第41話 スイーツ屋を開きたい

「スイーツ屋を作りたいですね」


 ゲームで遊びつくし、午後のおやつの時間にレイナとアンナとベリアル君でフルーツサンドをモソモソ食べていると、レイナがふとそう零した。スイーツ屋か。それはいいアイデアかも。やっぱり俺が作るものだけではみんなもそのうち飽きてしまうし、新しいスイーツをみんなで考えるのも楽しいかもな。


「いいなそれ。でもみんな仕事とか忙しくないのか?」


 俺が尋ねると一斉に気まずそうに視線をそらした。……確かに今思えば最近みんな毎週のようにうちに来ているが。いつ仕事をしているのだろう?


「ええと……みんな仕事っていつしてるんだ? てかみんなの仕事自体を知らないんだけど」


 俺は遠慮がちにそう言うと、代表してレイナが答えた。


「私がS級冒険者で、アンナが宮廷魔法使いですね。ベリアルに至ってはうちの国の王子です」

「…………え!? マジで!?」


 そうなの!? みんなメチャクチャ権力者じゃん! 確かにアンナは学会で『幻影の魔女』とか呼ばれていたので凄い人なんだろうなとは思っていたが、レイナやベリアルもそこまで凄い人だとは。でもよく考えればアンナと仲良くしているレイナやベリアルが凄い人じゃないわけなかった。


「はい……実は……。隠していたつもりはないんですけど」

「それは分かるけど、驚いたな。でもそれなら猶更仕事をサボるのは大丈夫なのか?」


 そう尋ねると再びみんな気まずそうに視線をそらした。やっぱり駄目なんじゃん。


「まあ自分の時間の使い方は人それぞれだから干渉はしないけど、スイーツ屋は無しかもなぁ」

「そんなぁ……。こんなにも美味しいものをみんなに食べてもらえないのはやっぱり勿体ないなぁ……」


 確かにこの世界は娯楽も甘味も少ない。娯楽はちょっとずつ広まっているみたいだが、おそらく甘味はまだまだ少ないだろう。一応砂糖などの材料は流通しているみたいだが、その砂糖を完全に使いこなせていないのか流通はとても少ないみたいだった。


「う〜ん、じゃあどうするか」


 そうすると他の人に頼んで店長をやってもらうしかないのだが……。俺の狭い人脈じゃ店長をやってくれそうな人は思い浮かばない。そう思っていると控えめにベリアル君が手を上げた。
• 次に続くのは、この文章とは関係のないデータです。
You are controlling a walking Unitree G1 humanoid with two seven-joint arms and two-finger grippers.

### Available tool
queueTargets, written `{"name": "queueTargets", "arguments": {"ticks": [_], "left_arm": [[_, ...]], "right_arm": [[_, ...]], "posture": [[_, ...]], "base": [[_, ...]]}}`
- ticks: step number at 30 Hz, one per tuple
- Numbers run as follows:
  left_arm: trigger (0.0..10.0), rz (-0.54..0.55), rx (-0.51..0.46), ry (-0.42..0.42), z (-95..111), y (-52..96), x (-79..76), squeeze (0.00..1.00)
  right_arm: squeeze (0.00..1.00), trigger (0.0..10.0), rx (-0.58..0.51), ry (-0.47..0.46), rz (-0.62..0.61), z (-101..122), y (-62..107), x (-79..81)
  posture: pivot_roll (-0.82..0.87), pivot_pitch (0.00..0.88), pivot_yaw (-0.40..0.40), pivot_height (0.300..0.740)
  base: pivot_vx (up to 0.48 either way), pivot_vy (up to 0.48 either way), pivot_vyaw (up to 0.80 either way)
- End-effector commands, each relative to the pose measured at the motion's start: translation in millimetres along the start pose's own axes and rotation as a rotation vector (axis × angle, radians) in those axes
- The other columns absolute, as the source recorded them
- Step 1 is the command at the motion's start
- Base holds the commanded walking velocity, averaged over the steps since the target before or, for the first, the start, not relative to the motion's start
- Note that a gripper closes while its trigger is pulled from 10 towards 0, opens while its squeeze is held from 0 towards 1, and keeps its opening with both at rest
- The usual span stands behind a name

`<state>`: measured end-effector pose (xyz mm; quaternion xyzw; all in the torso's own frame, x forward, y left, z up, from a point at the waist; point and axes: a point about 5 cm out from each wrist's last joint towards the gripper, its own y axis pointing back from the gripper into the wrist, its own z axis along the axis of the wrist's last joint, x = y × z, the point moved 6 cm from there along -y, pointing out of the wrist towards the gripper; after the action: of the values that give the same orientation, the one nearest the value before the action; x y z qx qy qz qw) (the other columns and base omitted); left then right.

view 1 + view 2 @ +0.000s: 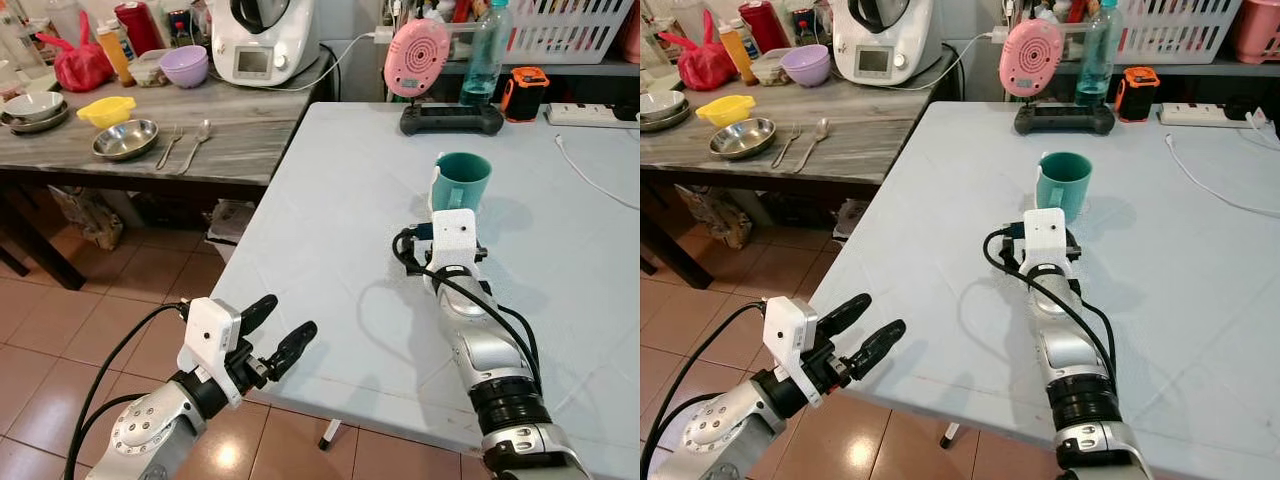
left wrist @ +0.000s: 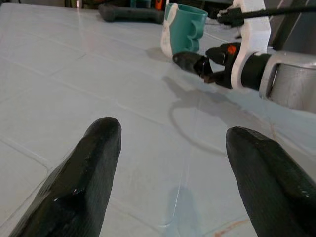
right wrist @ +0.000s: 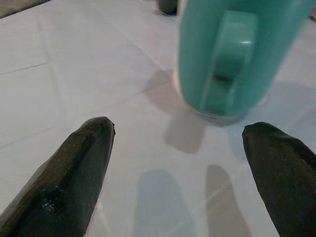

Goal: Setting the table

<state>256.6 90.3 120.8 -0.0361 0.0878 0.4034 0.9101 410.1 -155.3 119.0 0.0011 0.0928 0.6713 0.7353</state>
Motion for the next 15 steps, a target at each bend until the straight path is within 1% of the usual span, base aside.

「あのぉ……俺の知り合いで店長やってくれそうな人、いるんですけど……」

「本当ですか!? てかベリアルさんって知り合いいたんですね」

「流石にひどくないか!? 知り合いくらい普通にいるんだが!?」


 唐突なレイナのディスにベリアル君は叫びながらも、すぐに気を取り直して椅子に座り直した。そして咳払いをするとまた話し始める。


「それはともかく、その知り合いは甘いものに目がなくてな。その上料理も得意で無職生活を満喫しているところだから時間も有り余っている。とても適任だと思うんだ」


 おおっ、それは確かに適任かも。しかしどんな人か分からないとスイーツの極意を伝授しにくいので、とりあえずそこら辺を尋ねようと思っていると——。


「それってもしかしてリンのことか〜?」


 アンナは心当たりがあったのか、ベリアル君にそう尋ねた。そんなアンナの問いにベリアル君は頷く。


「ああ、彼女のことだな」

「……なるほど〜、やっぱり彼女か〜」


 アンナは少し含みのある言い方をして考え込んだ。なんだかアンナのその反応に一抹の不安を抱いて尋ねてみる。


「どんな子なんだ、そのリンって子は?」

「う〜ん、それは会って話してみるのが一番いいと思うぞ〜」

「え、なにそれ、どういうことなんだ?」

「ともかく会って確認するのが一番って取り早いからな〜、あいつに関しては」


 しかし俺が尋ねるとアンナはそう言ってはっきりとした答えが返って来なかった。しかしレイナのスイーツ屋に対する圧の強い押しに耐えきれず俺はリンととりあえず会ってみることになるのだった。